Europe is finally shifting its priority from fiscal austerity to growth. After a few years of harsh spending cuts, eurozone-wide budget deficits fell from a peak of 7 percent in the third quarter of 2010 to below 4 percent at the end of 2012. During that same time, growth went from positive to negative and unemployment reached a record high 12 percent. Three years into the eurozone crisis, spending cuts and revenue increases have little to show, and European leaders are beginning to shift away.

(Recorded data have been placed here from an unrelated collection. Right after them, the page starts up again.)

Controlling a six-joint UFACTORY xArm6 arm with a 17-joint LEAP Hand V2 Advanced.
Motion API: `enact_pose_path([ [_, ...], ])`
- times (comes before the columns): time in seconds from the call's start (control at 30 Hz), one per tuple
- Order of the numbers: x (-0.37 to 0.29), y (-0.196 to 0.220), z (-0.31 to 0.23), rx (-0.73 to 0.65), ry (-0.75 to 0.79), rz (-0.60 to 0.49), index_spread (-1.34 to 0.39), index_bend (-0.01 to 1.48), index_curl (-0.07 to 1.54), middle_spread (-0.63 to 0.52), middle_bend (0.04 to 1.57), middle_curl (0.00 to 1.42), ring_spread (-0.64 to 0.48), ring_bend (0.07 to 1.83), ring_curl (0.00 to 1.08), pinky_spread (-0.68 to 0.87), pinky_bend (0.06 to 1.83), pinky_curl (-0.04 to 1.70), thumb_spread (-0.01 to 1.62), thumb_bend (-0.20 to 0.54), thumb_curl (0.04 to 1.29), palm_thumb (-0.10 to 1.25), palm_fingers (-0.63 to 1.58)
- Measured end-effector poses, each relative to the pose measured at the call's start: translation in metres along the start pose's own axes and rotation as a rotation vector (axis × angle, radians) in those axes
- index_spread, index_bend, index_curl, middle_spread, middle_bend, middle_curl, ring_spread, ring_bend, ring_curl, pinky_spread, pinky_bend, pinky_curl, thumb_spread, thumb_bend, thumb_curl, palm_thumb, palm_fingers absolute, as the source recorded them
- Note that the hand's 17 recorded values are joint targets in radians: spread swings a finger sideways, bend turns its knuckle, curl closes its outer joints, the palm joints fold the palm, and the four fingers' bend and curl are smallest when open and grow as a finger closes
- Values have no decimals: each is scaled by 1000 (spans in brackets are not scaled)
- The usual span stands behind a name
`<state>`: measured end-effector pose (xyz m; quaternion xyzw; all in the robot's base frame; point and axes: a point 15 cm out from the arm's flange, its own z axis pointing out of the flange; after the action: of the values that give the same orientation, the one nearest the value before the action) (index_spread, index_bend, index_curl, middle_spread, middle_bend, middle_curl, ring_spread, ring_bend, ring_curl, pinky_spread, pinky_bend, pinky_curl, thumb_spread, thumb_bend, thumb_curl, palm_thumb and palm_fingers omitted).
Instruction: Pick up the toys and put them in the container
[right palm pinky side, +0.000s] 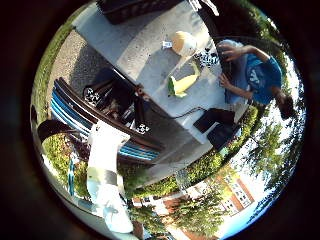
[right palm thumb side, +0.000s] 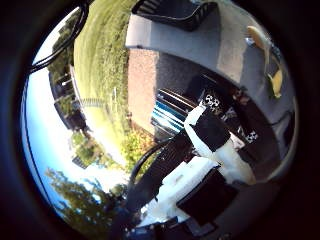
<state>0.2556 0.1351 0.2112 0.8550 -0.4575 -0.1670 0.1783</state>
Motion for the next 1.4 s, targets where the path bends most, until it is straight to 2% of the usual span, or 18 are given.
enact_pose_path([
  [0.2,18,-14,-10,66,-12,25,-157,185,367,48,173,334,270,209,299,418,193,229,1333,-12,286,603,177],
  [0.37,65,-26,-23,149,-33,-12,-158,165,347,28,171,330,260,246,315,413,214,240,1312,-16,291,611,219],
  [0.5,128,-28,-31,207,-33,-74,-162,161,331,19,168,326,251,282,328,408,243,252,1284,-17,302,623,239],
  [0.67,236,-45,-49,268,34,-146,-173,167,318,13,172,323,241,299,336,409,267,261,1223,-9,339,708,241],
  [0.77,309,-45,-51,226,115,-158,-177,169,313,12,172,323,239,300,336,411,278,264,1193,-16,358,732,241],
  [0.93,405,-31,-20,115,183,-152,-210,167,305,5,170,322,235,305,338,399,291,267,1154,-23,375,752,229],
  [1.13,460,-48,0,127,331,-202,-243,165,295,10,170,321,223,308,338,392,309,270,1121,-33,380,744,213],
  [1.27,477,-39,51,73,291,-213,-250,162,288,11,172,322,221,317,341,392,321,272,1115,-29,380,741,204],
  [1.4,482,-50,94,32,267,-253,-248,159,281,11,180,327,218,309,339,389,332,273,1107,-29,377,734,189],
])
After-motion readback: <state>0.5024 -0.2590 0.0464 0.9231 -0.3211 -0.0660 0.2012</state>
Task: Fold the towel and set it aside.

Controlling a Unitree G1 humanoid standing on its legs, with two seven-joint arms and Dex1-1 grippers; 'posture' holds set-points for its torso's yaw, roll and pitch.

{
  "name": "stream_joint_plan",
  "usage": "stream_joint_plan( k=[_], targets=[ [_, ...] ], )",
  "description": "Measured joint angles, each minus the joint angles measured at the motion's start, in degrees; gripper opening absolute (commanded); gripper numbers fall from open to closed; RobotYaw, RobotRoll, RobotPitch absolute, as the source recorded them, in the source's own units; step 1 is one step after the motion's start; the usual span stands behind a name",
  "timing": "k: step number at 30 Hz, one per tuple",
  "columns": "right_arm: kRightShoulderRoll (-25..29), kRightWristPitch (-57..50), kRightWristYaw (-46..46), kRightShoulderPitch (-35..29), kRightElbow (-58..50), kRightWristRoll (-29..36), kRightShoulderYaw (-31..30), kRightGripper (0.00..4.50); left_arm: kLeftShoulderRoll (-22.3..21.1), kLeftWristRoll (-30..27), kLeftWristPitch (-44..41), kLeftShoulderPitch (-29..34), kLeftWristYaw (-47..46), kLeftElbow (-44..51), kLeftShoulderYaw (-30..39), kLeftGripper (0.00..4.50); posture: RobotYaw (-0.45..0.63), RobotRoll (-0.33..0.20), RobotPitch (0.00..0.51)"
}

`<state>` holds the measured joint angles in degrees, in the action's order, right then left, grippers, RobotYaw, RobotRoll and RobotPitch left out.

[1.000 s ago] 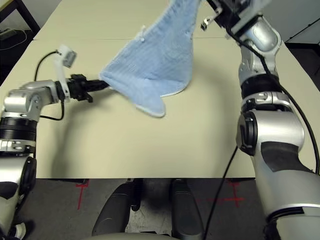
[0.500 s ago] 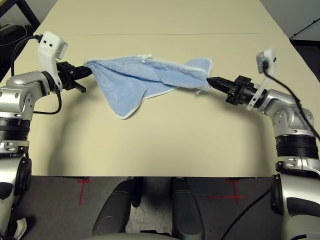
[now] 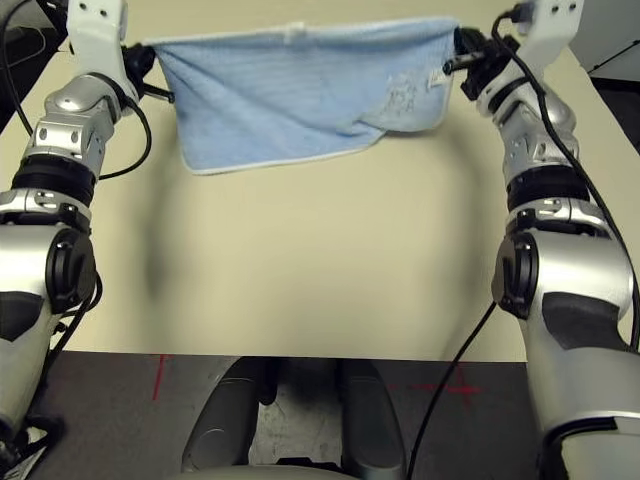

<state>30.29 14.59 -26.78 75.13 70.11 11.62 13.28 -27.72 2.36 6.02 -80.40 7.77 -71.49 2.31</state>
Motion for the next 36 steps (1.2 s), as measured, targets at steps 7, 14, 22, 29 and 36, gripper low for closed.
stream_joint_plan(
  k=[7, 14, 22, 29, 36],
  targets=[
    [1.19, 6.06, 2.27, 2.80, 2.19, 0.18, 3.91, 0.00, 0.22, 0.75, 10.40, -3.85, -4.49, -1.73, 1.50, 0.05, 0.06, 0.000, 0.314],
    [2.09, 9.23, -2.02, 3.39, 2.12, 2.99, 8.18, 0.00, 0.30, 0.66, 20.78, -4.66, -4.81, -1.64, 3.89, 0.05, 0.05, 0.000, 0.324],
    [3.21, 1.20, -24.92, -5.43, 0.37, 5.38, 7.82, 0.00, -1.84, -0.01, 19.13, 2.43, 6.07, -1.23, 4.58, 0.05, 0.04, 0.000, 0.342],
    [6.60, -4.13, -43.94, -15.92, -6.02, 3.30, 1.42, 0.00, -5.27, -0.74, 10.42, 14.35, 32.70, 2.22, 2.29, 0.05, 0.03, 0.000, 0.352],
    [11.54, -16.60, -55.47, -20.77, -17.25, 3.54, -2.67, 0.00, -9.17, -5.24, -1.72, 19.70, 54.45, 15.97, 1.05, 0.05, 0.03, 0.000, 0.347]
  ],
)
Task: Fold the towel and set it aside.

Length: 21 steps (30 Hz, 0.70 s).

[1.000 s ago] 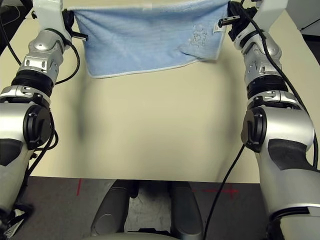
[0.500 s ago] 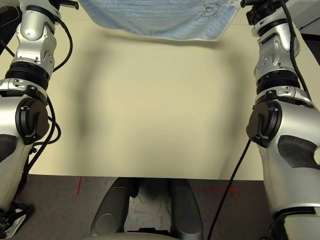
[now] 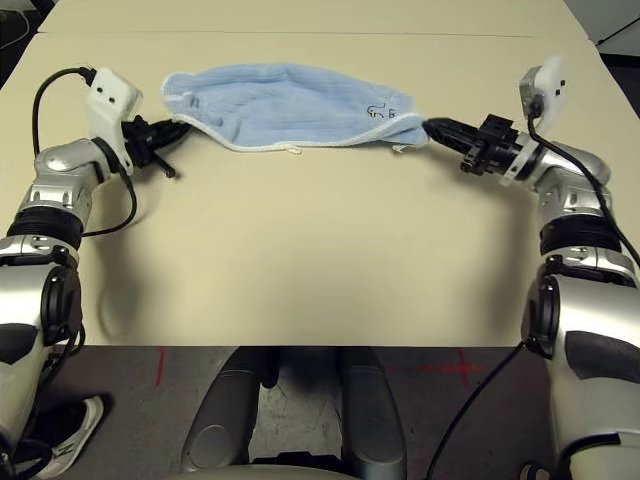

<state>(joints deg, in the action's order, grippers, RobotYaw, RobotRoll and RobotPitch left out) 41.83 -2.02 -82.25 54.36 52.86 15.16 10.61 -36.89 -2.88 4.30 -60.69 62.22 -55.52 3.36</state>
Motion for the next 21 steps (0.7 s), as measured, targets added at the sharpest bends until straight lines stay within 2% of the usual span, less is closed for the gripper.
stream_joint_plan(
  k=[5, 9, 14, 18, 21],
  targets=[
    [4.68, -6.71, -5.41, -3.56, -7.16, 0.41, -2.13, 0.00, -4.67, -2.67, -11.87, 4.03, 13.18, 10.91, -2.47, 0.05, 0.02, 0.000, 0.335],
    [8.54, -5.95, -8.70, -7.09, -9.13, -0.38, -3.62, 0.00, -10.67, -3.86, -17.96, 7.68, 21.60, 16.75, -3.98, 0.05, 0.02, 0.000, 0.333],
    [10.12, 0.48, -9.50, -9.20, -8.90, -2.17, -5.44, 0.00, -15.74, -6.32, -24.90, 10.41, 28.34, 22.59, -5.39, 0.05, 0.04, 0.000, 0.336],
    [11.28, 6.62, -9.89, -11.15, -7.06, -2.84, -8.66, 0.00, -22.43, -9.96, -26.25, 12.29, 29.53, 26.27, -10.23, 0.05, 0.04, 0.000, 0.338],
    [11.31, 12.91, -9.92, -10.77, -2.94, -4.30, -9.84, 0.00, -25.19, -13.34, -29.21, 12.66, 29.80, 29.17, -14.02, 0.05, 0.04, 0.000, 0.339]
  ],
)
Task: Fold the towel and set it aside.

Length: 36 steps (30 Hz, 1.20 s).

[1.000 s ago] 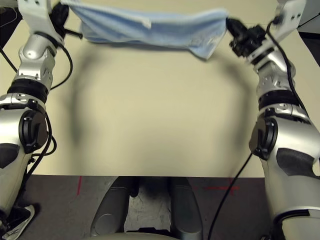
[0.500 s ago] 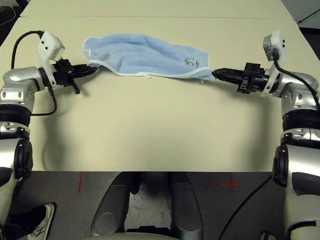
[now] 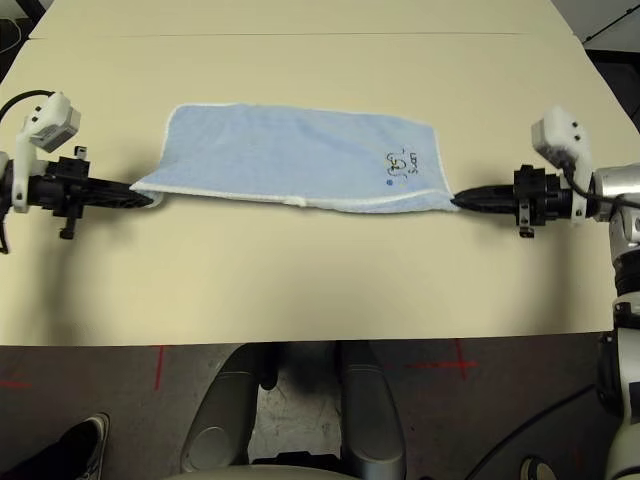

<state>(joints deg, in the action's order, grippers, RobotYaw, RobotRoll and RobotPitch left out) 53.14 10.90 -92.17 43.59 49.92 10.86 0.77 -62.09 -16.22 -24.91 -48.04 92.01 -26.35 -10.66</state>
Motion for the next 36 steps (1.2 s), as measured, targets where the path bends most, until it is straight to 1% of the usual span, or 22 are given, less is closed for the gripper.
stream_joint_plan(
  k=[2, 4, 6, 9, 12, 14, 18, 22, 26, 29, 32, 36],
  targets=[
    [-0.01, 3.37, 0.30, 0.86, 2.85, -1.21, -0.17, 0.00, -1.18, -1.98, -2.38, 0.06, 0.01, 1.48, -1.84, 0.05, 0.04, 0.000, 0.339],
    [-0.02, 6.98, 1.24, 2.74, 5.74, -2.78, -0.40, 0.00, -3.47, -3.89, -4.17, 0.09, 0.05, 3.25, -4.06, 0.05, 0.04, 0.000, 0.341],
    [-0.02, 9.47, 1.88, 4.46, 7.56, -4.27, -0.98, 0.00, -4.66, -5.23, -4.90, -0.07, 0.09, 4.45, -5.08, 0.05, 0.05, 0.000, 0.342],
    [-0.14, 11.20, 2.65, 6.74, 9.97, -5.71, -1.53, 0.00, -4.83, -6.47, -5.81, -0.09, 0.08, 5.31, -6.00, 0.05, 0.05, 0.000, 0.340],
    [-0.31, 10.69, 3.51, 8.38, 11.04, -5.65, -1.20, 0.00, -4.83, -7.31, -6.62, -0.15, 0.08, 5.40, -6.27, 0.05, 0.05, 0.000, 0.337],
    [-0.53, 9.48, 3.73, 8.94, 11.12, -5.33, -0.73, 0.00, -4.52, -7.26, -6.75, -1.27, 0.10, 4.84, -6.35, 0.05, 0.04, 0.000, 0.334],
    [-1.39, 5.69, 5.50, 11.17, 11.16, -4.26, 0.63, 0.00, -1.06, -4.46, -5.26, -7.61, 0.03, -0.29, -6.38, 0.05, 0.04, 0.000, 0.334],
    [-1.48, 3.88, 7.70, 13.14, 11.48, -4.00, 1.80, 0.00, 3.41, 0.54, -1.15, -12.91, -0.03, -7.89, -6.43, 0.05, 0.04, 0.000, 0.330],
    [-1.32, 6.31, 14.34, 14.88, 14.65, -6.98, 1.69, 0.00, 7.84, 5.70, 4.88, -18.44, -1.14, -16.30, -6.24, 0.05, 0.04, 0.000, 0.329],
    [-1.33, 7.79, 19.09, 16.26, 16.58, -9.13, 1.43, 0.00, 10.28, 8.67, 9.46, -21.01, -3.35, -21.48, -5.98, 0.05, 0.04, 0.000, 0.330],
    [-1.48, 8.88, 23.21, 17.24, 17.93, -10.93, 1.06, 0.00, 12.33, 11.00, 13.51, -22.18, -5.53, -25.07, -5.56, 0.05, 0.04, 0.000, 0.330],
    [-3.15, 9.31, 25.89, 17.33, 19.10, -12.44, 0.42, 0.00, 14.00, 14.44, 17.00, -23.33, -9.37, -29.79, -5.52, 0.05, 0.04, 0.000, 0.334]
  ],
)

Recent events have signaled and supported this shift. A major pro-austerity study widely cited by policymakers has been tarnished due to errors found in the study, a voter revolt in Italy that loudly rejected austerity provided a major setback, and José Manuel Barroso, president of the European Commission, said that austerity has “reached its limits” and conceded that it does not have enough political and social support.
In addition to aggressive monetary policy by the European Central Bank (ECB), these recent events have encouraged hope in financial markets. Previously, the ECB’s willingness to do “whatever it takes” to save the financial system bought much needed time for eurozone policymakers to get their economies growing again, but their emphasis on austerity has done little to achieve that goal, creating an especially delicate dynamic between financial market performance and that of the real economy.

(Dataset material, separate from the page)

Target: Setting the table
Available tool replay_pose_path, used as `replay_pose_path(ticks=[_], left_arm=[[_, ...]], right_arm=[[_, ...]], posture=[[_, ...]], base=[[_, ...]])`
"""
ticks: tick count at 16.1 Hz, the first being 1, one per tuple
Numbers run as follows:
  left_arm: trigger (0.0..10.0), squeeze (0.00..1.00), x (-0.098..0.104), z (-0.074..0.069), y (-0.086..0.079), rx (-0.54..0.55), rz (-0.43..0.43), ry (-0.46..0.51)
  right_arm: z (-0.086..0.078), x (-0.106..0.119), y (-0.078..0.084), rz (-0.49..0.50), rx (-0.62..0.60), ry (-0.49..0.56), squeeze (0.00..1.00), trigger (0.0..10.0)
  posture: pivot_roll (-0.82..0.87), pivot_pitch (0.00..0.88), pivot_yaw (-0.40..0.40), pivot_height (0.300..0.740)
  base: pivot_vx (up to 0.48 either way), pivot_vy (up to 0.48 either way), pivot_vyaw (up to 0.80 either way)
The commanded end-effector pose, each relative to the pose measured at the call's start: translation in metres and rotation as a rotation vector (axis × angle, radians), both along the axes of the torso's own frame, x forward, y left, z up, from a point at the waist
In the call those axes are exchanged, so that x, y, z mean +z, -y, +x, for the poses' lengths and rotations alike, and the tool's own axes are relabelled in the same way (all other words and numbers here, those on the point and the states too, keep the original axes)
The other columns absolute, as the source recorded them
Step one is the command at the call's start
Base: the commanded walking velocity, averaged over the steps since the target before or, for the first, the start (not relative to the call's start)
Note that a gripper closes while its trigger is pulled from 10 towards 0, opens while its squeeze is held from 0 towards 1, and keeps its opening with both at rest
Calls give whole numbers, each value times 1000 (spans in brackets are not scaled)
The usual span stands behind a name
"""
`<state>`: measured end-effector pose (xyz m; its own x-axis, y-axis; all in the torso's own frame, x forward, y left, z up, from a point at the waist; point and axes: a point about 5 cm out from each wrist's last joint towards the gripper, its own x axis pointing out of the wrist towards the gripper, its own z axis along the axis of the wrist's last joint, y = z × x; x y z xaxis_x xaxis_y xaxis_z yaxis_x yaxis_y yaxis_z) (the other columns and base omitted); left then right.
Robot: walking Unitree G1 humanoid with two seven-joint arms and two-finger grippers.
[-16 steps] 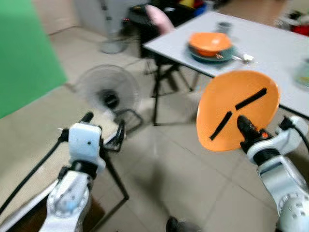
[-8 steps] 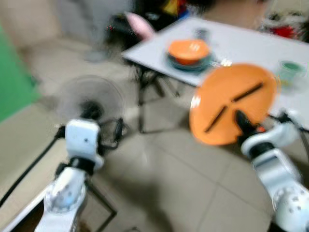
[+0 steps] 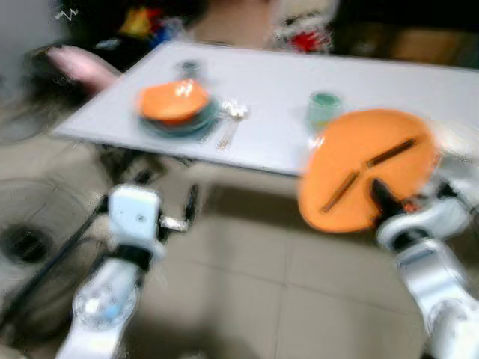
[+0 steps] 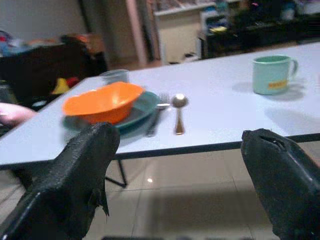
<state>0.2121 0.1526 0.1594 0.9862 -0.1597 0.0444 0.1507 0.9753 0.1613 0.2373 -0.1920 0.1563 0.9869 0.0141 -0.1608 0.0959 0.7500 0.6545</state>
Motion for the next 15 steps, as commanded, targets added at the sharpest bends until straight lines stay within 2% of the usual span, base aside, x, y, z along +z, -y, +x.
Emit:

As Europe is now recognizing that it is finally time for a shift in policy, and also as new center-left leadership takes the helm in Italy after a shaky leadership transition, yields on Italian and Spanish ten year bonds have fallen to their lowest levels since November 2010, and European stock markets are outperforming on the hopes of a rate cut by the ECB (which is an expansionary/spending friendly policy).
Of course, the only positive signs seen so far in this shift are in market expectations that reduce the cost of borrowing for hard hit eurozone countries, but it is yet to be seen if policymakers will be effective in their shift to ‘pro-growth’ stimulus policies. After all, despite lower borrowing costs for Spain and Italy in particular, yields for German bonds have gone down as well, so the spread between Italian and German bonds (how much riskier the Italian government is than the German government) is still almost just as high as it was before these recent developments.

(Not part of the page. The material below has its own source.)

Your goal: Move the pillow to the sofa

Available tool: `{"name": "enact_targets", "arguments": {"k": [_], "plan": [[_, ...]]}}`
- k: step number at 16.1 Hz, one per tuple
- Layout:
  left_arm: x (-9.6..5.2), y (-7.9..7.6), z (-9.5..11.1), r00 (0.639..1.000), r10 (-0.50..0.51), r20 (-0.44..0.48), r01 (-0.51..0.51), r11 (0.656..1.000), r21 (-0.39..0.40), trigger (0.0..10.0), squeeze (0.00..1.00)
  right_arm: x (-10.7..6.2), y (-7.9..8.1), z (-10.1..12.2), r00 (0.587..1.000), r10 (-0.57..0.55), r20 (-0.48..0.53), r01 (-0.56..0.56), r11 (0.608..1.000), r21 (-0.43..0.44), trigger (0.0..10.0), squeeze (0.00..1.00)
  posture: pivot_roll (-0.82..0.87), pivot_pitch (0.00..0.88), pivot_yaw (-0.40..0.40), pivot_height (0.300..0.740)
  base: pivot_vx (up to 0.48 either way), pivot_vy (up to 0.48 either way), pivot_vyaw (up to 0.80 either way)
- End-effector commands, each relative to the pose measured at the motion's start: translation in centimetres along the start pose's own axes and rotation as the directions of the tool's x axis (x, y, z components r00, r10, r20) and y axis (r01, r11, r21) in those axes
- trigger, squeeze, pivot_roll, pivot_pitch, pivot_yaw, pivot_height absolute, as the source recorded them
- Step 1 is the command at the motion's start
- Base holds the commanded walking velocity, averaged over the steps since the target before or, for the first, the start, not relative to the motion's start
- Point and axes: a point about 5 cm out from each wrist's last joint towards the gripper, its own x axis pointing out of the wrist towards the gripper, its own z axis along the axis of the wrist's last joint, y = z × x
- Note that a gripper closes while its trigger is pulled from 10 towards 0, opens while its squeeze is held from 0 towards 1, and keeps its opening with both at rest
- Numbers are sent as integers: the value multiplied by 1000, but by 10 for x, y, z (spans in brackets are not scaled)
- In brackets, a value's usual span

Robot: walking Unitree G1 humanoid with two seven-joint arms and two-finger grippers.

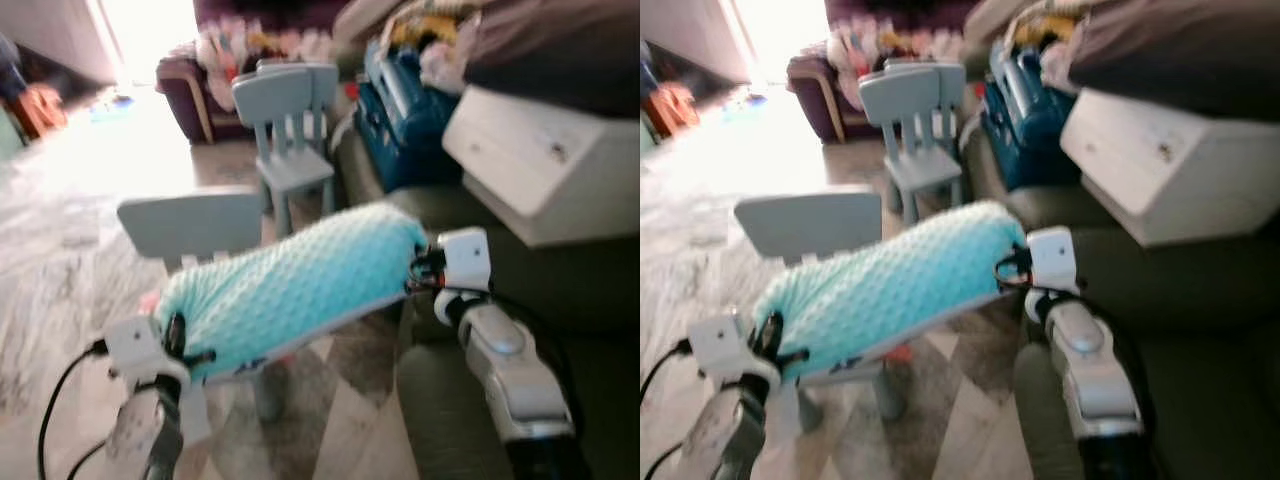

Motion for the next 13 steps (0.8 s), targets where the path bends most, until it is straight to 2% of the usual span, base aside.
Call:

After three years of austerity driven policies with nothing to show, this shift in policy is welcome. Now that borrowing costs are relatively low, thanks to this shift in policy but also largely to the ECB, it is a very appropriate time to spend now, encourage real economic growth and employment, and to save later (this is what economists call countercyclical policies).
The whole world is hoping the eurozone reaches the end of its dark tunnel, and the policies that will help it get there can be a lesson for the rest of the world as well. I hope policymakers in Washington will pay close attention.